» **What is being asked**
Scan the data, and whenever a line contains "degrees", copy it.

» **Dataset content**
***

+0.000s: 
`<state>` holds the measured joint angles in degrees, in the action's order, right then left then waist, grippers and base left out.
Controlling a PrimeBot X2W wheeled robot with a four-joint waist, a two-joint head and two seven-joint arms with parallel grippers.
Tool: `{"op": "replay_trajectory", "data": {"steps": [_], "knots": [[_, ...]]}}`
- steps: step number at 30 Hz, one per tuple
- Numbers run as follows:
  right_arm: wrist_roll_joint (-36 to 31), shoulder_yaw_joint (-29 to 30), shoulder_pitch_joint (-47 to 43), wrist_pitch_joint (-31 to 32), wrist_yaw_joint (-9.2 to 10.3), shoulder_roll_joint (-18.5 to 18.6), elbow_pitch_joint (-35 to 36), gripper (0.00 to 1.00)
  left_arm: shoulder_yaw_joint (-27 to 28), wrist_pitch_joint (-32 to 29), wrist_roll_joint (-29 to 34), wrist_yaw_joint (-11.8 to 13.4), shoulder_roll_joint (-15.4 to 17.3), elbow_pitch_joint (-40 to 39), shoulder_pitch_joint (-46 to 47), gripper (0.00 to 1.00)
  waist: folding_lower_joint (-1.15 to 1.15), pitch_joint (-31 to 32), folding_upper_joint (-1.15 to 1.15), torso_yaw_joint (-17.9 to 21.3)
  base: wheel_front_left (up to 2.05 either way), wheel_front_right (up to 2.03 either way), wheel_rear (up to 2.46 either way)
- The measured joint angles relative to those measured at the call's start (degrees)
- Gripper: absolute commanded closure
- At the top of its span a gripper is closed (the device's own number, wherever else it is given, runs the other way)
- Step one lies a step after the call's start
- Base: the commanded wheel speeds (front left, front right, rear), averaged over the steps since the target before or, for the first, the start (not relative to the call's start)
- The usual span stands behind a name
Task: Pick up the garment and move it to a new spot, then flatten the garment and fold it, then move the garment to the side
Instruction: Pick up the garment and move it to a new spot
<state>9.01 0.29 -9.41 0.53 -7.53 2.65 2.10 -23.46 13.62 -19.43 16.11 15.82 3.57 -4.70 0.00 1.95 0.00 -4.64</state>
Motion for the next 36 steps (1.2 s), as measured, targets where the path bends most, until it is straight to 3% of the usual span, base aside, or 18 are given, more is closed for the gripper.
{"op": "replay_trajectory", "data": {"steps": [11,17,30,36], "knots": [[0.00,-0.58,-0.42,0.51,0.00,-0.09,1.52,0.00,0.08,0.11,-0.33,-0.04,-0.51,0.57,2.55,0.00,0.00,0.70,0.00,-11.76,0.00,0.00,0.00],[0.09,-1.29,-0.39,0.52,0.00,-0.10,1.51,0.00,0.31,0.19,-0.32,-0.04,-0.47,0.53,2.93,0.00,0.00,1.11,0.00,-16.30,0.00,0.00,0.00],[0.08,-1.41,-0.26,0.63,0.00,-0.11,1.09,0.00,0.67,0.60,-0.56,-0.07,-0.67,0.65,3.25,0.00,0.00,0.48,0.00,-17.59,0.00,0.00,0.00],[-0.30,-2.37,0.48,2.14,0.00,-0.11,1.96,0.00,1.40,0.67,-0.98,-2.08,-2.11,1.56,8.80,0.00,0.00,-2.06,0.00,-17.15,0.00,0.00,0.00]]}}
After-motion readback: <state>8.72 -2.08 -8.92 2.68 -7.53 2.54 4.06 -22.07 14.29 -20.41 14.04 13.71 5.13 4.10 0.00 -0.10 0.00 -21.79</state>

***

» **Your response**
`<state>` holds the measured joint angles in degrees, in the action's order, right then left then waist, grippers and base left out.
- The measured joint angles relative to those measured at the call's start (degrees)

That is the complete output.